Üstelik, milliyetçilik adına yapılan bu tür tarihsel yorumlar, bölge halklarını yok sayar. Halep, bugün Suriyelilerin yaşadığı, onların kimliğiyle şekillenmiş bir şehirdir. Bu kimliği yok saymak, yalnızca bölgedeki etnik ve ulusal çatışmaları derinleştirecektir.
Üfürük Milliyetçiliği ve Gerçek Tehditler
Bahçeli’nin Halep’e dair söylemleri, bir tür “üfürük milliyetçiliği” olarak nitelendirilebilir. Bu söylemler, ne askeri ne de diplomatik olarak uygulanabilir bir politika önermiyor; yalnızca iç politikada milliyetçi kesimleri mobilize etmeyi hedefliyor. Ancak bu tür söylemler, hem Türkiye’nin uluslararası imajına hem de içerideki sosyal uyuma zarar veriyor.
Daha da önemlisi, bu tür maceracı politikalar, halkın gerçek sorunlarından kaçışın bir aracı haline geliyor. Ekonomik kriz, artan yoksulluk ve derinleşen toplumsal adaletsizlik karşısında Bahçeli, halkın dikkatini gerçek tehditlerden uzaklaştırmaya çalışıyor.
Milliyetçilikten ve Devletçilikten Uzak Durmak
Halep’e dair bu tartışmalar, milliyetçilik ve devletçiliğin halklara dayattığı sınırların ne kadar keyfi ve yıkıcı olduğunu bir kez daha gösteriyor. Sınırlar, halklar arasında ayrım yaratmak için devletlerin inşa ettiği yapay duvarlardır.
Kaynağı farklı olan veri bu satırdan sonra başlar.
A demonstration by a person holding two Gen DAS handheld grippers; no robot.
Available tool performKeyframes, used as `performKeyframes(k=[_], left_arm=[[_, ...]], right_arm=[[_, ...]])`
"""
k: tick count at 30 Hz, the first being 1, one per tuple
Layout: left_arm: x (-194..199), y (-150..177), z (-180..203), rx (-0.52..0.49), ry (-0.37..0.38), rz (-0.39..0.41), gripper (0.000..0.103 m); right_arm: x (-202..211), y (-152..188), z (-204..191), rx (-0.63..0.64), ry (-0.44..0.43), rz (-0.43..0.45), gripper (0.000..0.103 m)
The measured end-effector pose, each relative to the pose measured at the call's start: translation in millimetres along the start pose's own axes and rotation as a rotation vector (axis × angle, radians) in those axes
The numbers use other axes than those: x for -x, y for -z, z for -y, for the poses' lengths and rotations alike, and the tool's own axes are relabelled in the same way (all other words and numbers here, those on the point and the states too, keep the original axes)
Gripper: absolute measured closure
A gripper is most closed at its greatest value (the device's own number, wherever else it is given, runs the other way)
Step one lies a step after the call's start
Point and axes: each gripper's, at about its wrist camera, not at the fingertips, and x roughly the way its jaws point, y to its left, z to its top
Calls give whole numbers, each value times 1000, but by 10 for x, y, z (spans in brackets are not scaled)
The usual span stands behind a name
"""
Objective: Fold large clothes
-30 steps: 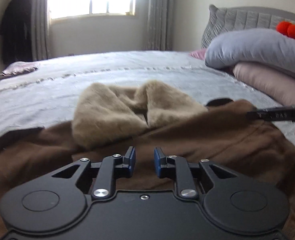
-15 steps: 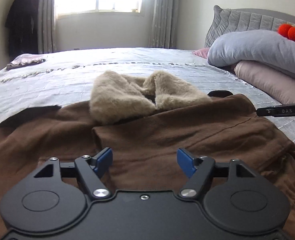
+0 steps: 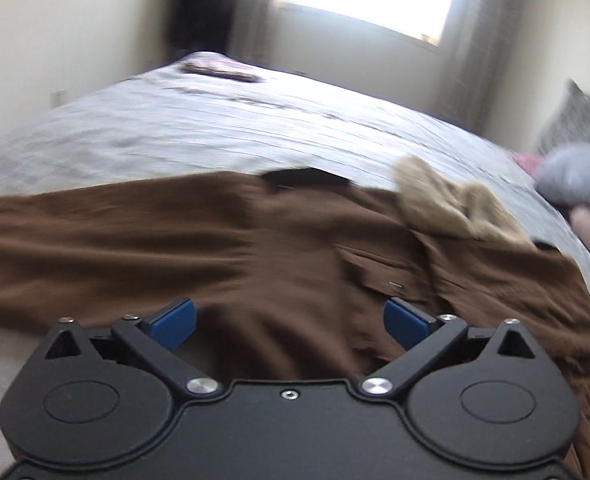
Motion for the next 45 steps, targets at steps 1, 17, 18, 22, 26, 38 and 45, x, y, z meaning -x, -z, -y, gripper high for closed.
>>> performKeyframes(k=[1, 17, 18, 22, 26, 38, 45], left_arm=[[29, -16, -159, 35, -28, 3, 0], [71, 231, -2161, 570, -366, 133, 19], [53, 231, -2188, 580, -377, 158, 30], [-62, 127, -2239, 556, -470, 199, 75], [-31, -174, -2016, 438, -500, 277, 94], [701, -1268, -126, 124, -62, 610, 95], [506, -1212, 1146, -6, 213, 520, 95]], right_arm=[[88, 4, -47, 13, 3, 6, 21], [327, 258, -412, 116, -63, 23, 3], [316, 264, -401, 114, -61, 22, 3], [288, 249, -340, 98, -64, 29, 3], [294, 199, -265, 79, -63, 44, 3], [353, 45, -78, -17, -96, 92, 3], [382, 31, -31, -37, -108, 102, 3]])
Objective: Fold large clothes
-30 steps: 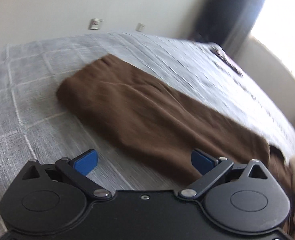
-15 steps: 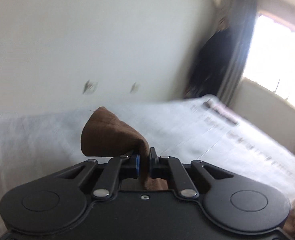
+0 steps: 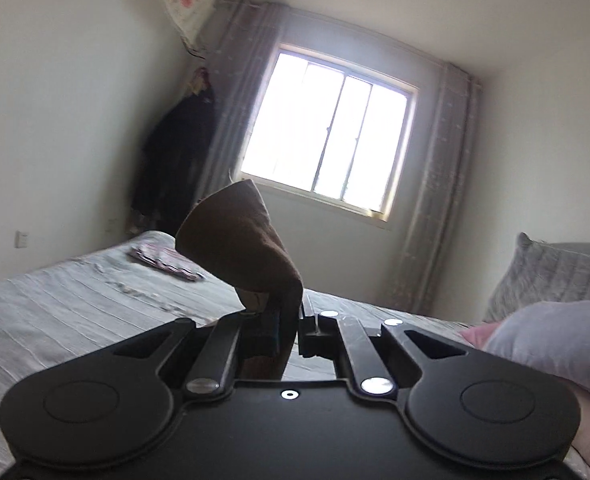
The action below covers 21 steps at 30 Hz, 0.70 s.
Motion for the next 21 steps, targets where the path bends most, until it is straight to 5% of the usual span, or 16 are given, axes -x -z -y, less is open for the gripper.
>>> performKeyframes(k=[6, 11, 13, 17, 21], left_arm=[[-273, 867, 713, -24, 195, -224, 94], [-404, 1965, 1203, -199, 369, -675, 72], [-181, 2113, 1257, -246, 429, -686, 70], [93, 1873, 1158, -253, 487, -602, 38], [47, 1511, 805, -247, 423, -542, 37]], right_arm=[[-5, -3, 89, -41, -8, -1, 3], [-41, 15, 124, -65, -22, -17, 3], [-58, 18, 132, -70, -27, -22, 3], [-89, 16, 127, -89, -47, -30, 3], [-141, 22, 88, -112, -89, -53, 3]])
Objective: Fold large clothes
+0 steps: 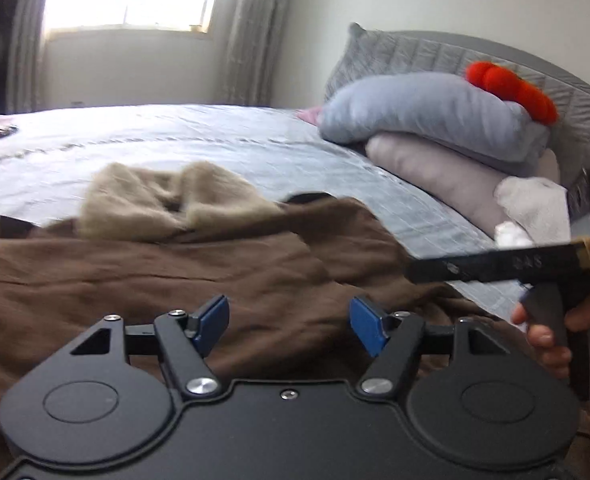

Halep’te yaşayan Suriyeliler de Türkiye’deki halklar gibi özgür, eşit ve barış içinde yaşama hakkına sahiptir. Çözüm, sınırları genişletmek değil, bu sınırları kaldırmak ve halkların kendi kaderlerini tayin etme hakkını savunmaktır.
Bahçeli’nin söylemleri, ne Türk ne de Suriyeli halkların çıkarına hizmet ediyor. Bu tür yayılmacı politikalar, yalnızca devletlerin savaş ve çatışma politikalarını meşrulaştırır.
Barış, halkların kendi iradelerini ortaya koyduğu, sınırsız ve özgür bir dünyada mümkündür. Halep tartışması, bu hedefe ulaşmanın ne kadar zor ama bir o kadar da gerekli olduğunu bir kez daha göstermektedir.